Еще она любила свой дом с его изысканной обстановкой, пышными садами и обширными, плодородными полями; сильнее же всего обожала дикие пустоши и прибрежные болота, обожала с особым, грустным и каким-то неистовым пылом — потому что рисковала их вовсе лишиться. Всю свою волю Люси обратила на то, чтобы сохранить дом для брата. Она мечтала зажечь его решимостью вырвать семейные угодья из рук чужаков, вернуть Хамлинс-Перлью исконную свободу.
Все надежды Люси связывала с Джорджем. Он мог вернуть в семью утраченное, ее же задача — подготовить его к решению этой благородной задачи. Брат рос, и она решила полностью оградить его от известий о пороках отца. Для Джорджа тот должен оставаться джентльменом.

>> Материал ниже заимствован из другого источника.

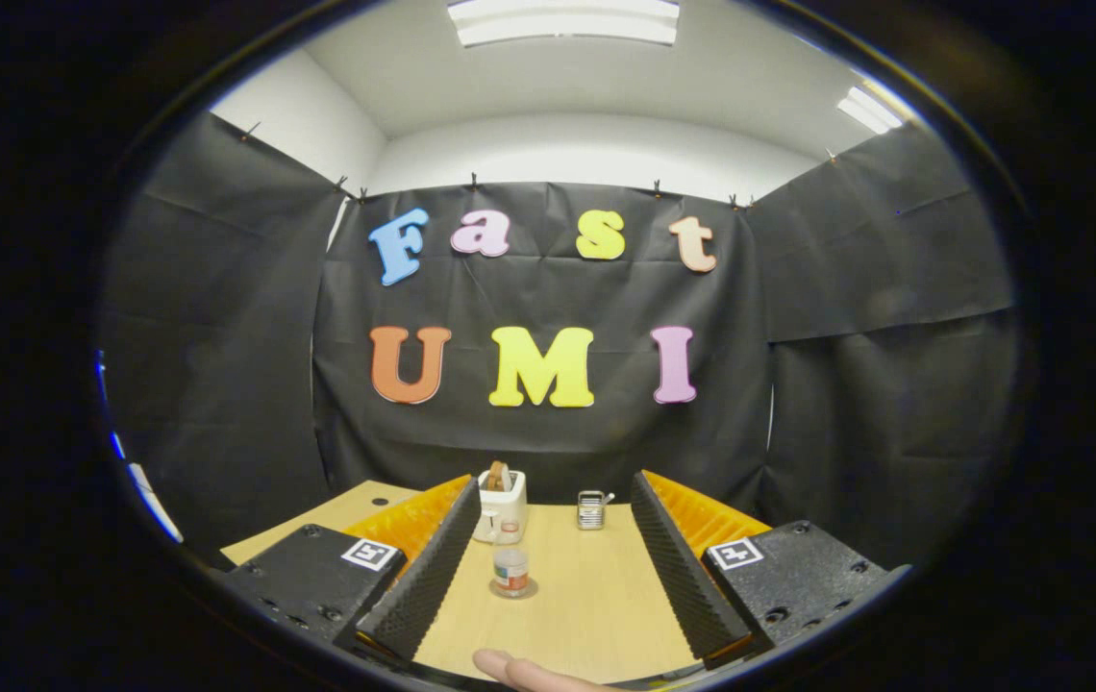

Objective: Take the bottle from table, then pour the juice into the cup, finally place the bottle on the coaster

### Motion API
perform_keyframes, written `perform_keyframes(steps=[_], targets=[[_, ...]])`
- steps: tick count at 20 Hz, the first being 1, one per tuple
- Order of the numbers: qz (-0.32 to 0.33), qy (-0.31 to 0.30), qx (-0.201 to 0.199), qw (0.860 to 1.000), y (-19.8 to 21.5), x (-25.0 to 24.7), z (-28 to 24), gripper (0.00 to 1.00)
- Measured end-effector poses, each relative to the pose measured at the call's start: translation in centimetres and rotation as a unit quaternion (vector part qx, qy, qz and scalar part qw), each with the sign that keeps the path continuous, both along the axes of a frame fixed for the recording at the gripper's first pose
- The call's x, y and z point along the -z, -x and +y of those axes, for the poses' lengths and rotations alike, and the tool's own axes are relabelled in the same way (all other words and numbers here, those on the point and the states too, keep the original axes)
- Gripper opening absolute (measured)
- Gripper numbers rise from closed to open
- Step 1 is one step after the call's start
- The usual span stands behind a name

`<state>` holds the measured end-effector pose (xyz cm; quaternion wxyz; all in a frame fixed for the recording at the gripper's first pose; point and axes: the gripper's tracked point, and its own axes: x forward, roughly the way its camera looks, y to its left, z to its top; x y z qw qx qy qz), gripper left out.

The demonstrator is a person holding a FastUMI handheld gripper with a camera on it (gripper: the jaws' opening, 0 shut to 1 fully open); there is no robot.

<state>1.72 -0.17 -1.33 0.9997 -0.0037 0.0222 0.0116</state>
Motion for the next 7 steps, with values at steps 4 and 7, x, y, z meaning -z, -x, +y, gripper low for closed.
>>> perform_keyframes(steps=[4, 7], targets=[[0.002, 0.003, 0.001, 1.0, -0.21, 0.19, 0.1, 1.0], [0.003, 0.002, 0.001, 1.0, -0.34, 0.26, 0.18, 1.0]])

Всю прежнюю дочернюю любовь Люси обратила на брата. Она с гордостью следила, как тот рос, интересовалась его делами, старалась заменить Джорджу умершую мать и недостойного отца. Ее стараниями Джордж по достижении нужного возраста был отправлен на учебу в Винчестер, Люси же интересовалась его успехами и пылко поддерживала во всех начинаниях.

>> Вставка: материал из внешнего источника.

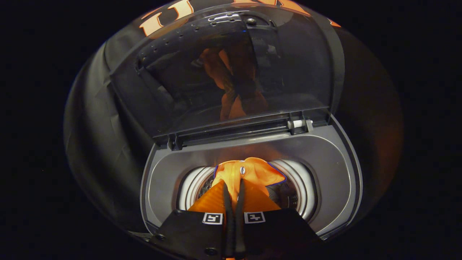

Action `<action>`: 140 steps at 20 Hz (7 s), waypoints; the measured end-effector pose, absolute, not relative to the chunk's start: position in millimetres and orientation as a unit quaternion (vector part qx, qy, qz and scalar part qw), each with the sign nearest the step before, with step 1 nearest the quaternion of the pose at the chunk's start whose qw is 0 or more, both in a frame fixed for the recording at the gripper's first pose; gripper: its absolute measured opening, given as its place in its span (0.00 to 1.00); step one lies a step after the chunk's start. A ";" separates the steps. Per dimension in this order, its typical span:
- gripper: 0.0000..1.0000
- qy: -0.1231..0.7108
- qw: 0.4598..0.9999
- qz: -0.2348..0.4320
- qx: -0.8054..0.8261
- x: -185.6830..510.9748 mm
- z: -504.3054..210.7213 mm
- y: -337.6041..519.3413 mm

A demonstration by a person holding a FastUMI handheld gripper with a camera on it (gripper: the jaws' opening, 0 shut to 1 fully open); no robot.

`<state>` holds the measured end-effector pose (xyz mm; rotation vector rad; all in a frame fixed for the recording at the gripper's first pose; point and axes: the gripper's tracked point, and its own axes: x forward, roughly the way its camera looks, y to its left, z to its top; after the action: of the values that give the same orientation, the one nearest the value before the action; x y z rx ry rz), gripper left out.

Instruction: Put the clothes into the washing machine and then close the washing machine lid.

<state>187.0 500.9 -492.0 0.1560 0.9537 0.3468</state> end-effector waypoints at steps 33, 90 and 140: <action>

Былая любовь к отцу уступила место жалостливой нежности, и она изо всех сил скрывала эту перемену. Когда он приезжал, притворяться было несложно — она так и не научилась противостоять его обаянию; а вот когда Фред был в отъезде и не мог все объяснить, девушку охватывали ужас и возмущение. Никто об этом не знал, она же твердо решила не только разобраться в хитросплетении тяжких обстоятельств, но и скрывать положение вещей от других.
Неисчерпаемые денежные запасы Фреда Аллертона подошли к концу, и Люси теперь приходилось тщательно экономить. Снижая расходы где только можно, девушка жила крайне бережливо. Она ненавидела просить деньги у отца, а поскольку тот регулярно забывал выплачивать полагающееся ей содержание, Люси приходилось во многом себе отказывать. Едва повзрослев, она взяла в свои руки все работы по дому и научилась так вести дела, что никто и не догадался бы, как тяжело ей сводить концы с концами. Чувствуя, что близятся тяжелые времена, она продала лошадей и отпустила большинство слуг. При мысли, что с Хамлинс-Перлью придется расстаться, Люси охватил ужас. Она готова была на любые жертвы — лишь бы сохранить родительский дом, даже если придется жить в полной бедности.

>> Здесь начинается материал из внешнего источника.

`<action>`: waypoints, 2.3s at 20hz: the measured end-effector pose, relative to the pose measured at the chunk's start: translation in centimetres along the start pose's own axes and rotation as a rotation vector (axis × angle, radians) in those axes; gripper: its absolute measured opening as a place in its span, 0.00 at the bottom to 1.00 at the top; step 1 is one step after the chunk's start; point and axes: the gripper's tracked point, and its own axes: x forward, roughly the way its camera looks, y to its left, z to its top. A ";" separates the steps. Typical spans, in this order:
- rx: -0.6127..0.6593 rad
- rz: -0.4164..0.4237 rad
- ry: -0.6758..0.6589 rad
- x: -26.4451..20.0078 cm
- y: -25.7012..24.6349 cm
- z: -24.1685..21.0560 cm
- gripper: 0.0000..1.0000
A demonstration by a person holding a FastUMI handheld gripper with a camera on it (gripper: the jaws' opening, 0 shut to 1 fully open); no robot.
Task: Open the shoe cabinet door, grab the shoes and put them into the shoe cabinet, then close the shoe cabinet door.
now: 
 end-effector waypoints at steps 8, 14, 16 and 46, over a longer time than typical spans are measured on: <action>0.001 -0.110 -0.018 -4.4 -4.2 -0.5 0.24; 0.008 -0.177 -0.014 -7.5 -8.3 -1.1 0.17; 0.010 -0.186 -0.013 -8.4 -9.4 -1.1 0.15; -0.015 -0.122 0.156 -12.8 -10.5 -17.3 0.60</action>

Становилось все тяжелее. Никто и представить не мог, на какие ухищрения шла Люси, чтобы удержаться на плаву, — она выносила все тяготы с неизменной веселостью. Никто из соседей, с которыми ее связывали узы родства и многолетняя дружба, даже не заподозрил, как ей страшно. Люси чувствовала, что им известно положение дел, однако держалась гордо и не давала повода для жалости. Отец все реже бывал дома и, казалось, избегал оставаться с дочерью наедине. Они никогда не обсуждали положение дел — с Люси он намеренно сбивался на всякие пустяки, лишь бы избежать серьезного разговора. В ее двадцать первый день рождения Фред шутливо упомянул о деньгах, которыми она теперь вправе распоряжаться, но сделал это в своей всегдашней несерьезной манере, и девушка не нашла в себе сил продолжить разговор. Впрочем, особого желания настаивать у нее и не было: ведь если он растратил деньги, то уже ничего не поделаешь, поэтому лучше и не знать наверняка. Несмотря на все завещания и прочие документы, она считала, что отец вправе распоряжаться этими деньгами, и решила избегать в поведении даже намека на упрек.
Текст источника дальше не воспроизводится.